Nearly all medical residents reported that patients had made belittling comments or asked to change providers within the past year, but women and residents of color reported experiencing the most bias, according to an online survey in California and North Carolina.

Among 232 second- and third-year internal medicine residents, 98% said they witnessed some biased behavior in the past year, and roughly one-third reported experiencing belittling or demeaning stereotypes at least once a month, reported Alicia Fernandez, MD, of the University of California, San Francisco, and colleagues.

Women reported having patients question their role as a physician twice as frequently as male residents did (96% vs 42%), and 87% of women reported experiencing sexual harassment, the researchers wrote in JAMA Network Open.

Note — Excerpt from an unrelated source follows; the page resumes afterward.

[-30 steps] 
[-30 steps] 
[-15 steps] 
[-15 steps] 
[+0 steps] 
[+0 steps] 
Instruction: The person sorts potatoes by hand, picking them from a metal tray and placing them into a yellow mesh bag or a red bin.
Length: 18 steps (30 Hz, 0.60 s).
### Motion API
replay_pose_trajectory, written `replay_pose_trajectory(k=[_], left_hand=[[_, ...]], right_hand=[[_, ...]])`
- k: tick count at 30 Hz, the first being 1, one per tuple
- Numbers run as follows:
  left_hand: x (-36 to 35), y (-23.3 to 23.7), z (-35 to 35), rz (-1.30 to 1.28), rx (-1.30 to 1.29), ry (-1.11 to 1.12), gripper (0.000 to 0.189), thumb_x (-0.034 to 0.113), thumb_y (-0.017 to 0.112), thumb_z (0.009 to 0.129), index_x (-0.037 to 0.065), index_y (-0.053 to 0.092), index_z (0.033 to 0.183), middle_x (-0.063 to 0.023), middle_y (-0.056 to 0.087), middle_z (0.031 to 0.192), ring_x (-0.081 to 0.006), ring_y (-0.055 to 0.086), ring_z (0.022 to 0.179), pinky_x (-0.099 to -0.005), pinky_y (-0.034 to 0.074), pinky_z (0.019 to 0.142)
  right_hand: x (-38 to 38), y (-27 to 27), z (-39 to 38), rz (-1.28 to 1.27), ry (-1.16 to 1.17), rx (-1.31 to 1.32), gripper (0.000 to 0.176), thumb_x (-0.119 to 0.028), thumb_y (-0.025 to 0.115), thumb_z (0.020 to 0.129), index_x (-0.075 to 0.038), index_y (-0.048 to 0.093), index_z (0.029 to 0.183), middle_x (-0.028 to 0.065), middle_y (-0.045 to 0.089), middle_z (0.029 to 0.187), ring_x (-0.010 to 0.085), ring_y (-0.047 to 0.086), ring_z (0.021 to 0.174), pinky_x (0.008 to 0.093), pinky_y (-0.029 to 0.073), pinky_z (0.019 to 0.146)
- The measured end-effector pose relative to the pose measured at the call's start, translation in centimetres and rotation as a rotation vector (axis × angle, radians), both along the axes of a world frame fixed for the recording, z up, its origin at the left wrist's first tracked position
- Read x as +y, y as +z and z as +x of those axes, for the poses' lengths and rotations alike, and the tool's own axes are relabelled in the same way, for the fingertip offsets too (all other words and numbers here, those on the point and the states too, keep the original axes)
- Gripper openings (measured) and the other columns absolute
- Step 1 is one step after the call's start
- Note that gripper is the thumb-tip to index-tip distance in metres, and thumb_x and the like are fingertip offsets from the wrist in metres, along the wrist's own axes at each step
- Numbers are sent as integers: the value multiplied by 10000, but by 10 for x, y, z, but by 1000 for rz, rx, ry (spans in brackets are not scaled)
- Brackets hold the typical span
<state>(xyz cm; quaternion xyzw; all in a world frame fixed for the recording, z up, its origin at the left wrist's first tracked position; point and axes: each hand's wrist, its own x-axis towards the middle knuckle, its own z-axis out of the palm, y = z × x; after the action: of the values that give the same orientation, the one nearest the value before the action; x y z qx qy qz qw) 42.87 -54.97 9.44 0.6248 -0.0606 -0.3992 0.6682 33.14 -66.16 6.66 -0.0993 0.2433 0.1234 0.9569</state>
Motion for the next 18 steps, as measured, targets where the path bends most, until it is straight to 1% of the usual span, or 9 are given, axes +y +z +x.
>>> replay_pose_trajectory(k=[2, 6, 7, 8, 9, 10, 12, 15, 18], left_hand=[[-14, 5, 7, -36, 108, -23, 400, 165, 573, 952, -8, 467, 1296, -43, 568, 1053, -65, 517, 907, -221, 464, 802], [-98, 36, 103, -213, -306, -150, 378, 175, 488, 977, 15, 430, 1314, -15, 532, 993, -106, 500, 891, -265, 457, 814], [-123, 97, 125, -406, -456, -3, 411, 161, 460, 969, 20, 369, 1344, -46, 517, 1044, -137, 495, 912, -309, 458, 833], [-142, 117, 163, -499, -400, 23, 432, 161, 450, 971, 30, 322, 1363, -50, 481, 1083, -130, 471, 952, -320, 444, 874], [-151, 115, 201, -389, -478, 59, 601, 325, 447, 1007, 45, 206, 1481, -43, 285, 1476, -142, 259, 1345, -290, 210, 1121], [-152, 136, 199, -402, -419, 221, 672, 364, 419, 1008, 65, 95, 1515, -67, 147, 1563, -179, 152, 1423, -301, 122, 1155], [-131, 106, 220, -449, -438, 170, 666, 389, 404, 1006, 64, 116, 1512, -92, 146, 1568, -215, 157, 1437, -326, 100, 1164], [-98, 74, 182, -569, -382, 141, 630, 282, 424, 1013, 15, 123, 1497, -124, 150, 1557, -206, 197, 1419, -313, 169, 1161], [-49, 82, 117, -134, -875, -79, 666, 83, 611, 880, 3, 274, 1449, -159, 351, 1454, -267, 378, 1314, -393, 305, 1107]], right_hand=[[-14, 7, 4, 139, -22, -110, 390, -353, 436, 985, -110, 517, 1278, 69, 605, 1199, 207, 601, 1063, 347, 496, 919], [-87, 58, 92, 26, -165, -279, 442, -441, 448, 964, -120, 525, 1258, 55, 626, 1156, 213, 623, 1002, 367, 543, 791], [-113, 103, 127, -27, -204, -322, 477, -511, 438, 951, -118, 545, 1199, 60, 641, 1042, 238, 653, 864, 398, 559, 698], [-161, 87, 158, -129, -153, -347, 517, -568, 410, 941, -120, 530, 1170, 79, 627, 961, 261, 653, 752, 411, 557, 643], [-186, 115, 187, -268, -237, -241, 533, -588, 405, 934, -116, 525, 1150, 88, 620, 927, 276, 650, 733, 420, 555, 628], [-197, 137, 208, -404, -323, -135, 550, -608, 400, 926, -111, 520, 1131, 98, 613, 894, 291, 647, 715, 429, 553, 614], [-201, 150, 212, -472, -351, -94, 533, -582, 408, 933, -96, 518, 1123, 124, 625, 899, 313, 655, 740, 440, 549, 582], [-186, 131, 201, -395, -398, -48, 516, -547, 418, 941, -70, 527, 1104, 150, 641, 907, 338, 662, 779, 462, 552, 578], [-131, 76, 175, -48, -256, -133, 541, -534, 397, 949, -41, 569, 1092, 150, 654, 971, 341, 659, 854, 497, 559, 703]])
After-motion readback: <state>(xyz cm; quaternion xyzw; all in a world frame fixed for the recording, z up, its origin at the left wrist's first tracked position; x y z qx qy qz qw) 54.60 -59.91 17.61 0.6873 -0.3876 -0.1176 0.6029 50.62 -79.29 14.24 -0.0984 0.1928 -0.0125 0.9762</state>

Black or Latinx residents had patients say explicit epithets or blatantly reject the residents' care in the past year close to twice as frequently as white residents (45% vs 28%), while all 70 Asian residents surveyed reported that patients had intrusively asked about their country of origin. Residents also said they frequently witnessed discrimination targeted toward the Islamic faith (40%) and sexual orientation (42%), according to the survey.

"The high prevalence of biased patient incidents may be largely unknown by residency program directors and academic medical center leaders as evidenced by the 80% of residents who stated that they never reported biased patient behavior 'up' within their institution," Fernandez and co-authors wrote.

Instead of reporting these instances to leadership, residents responded to patient bias most often by limiting the setting with the patient (30%), debriefing with friends or family (35%), or talking about it with a team member (34%), the researchers reported. About three-quarters of residents said they had been trained in some fashion to respond to bias (72%), but the majority said the training was inadequate (74%).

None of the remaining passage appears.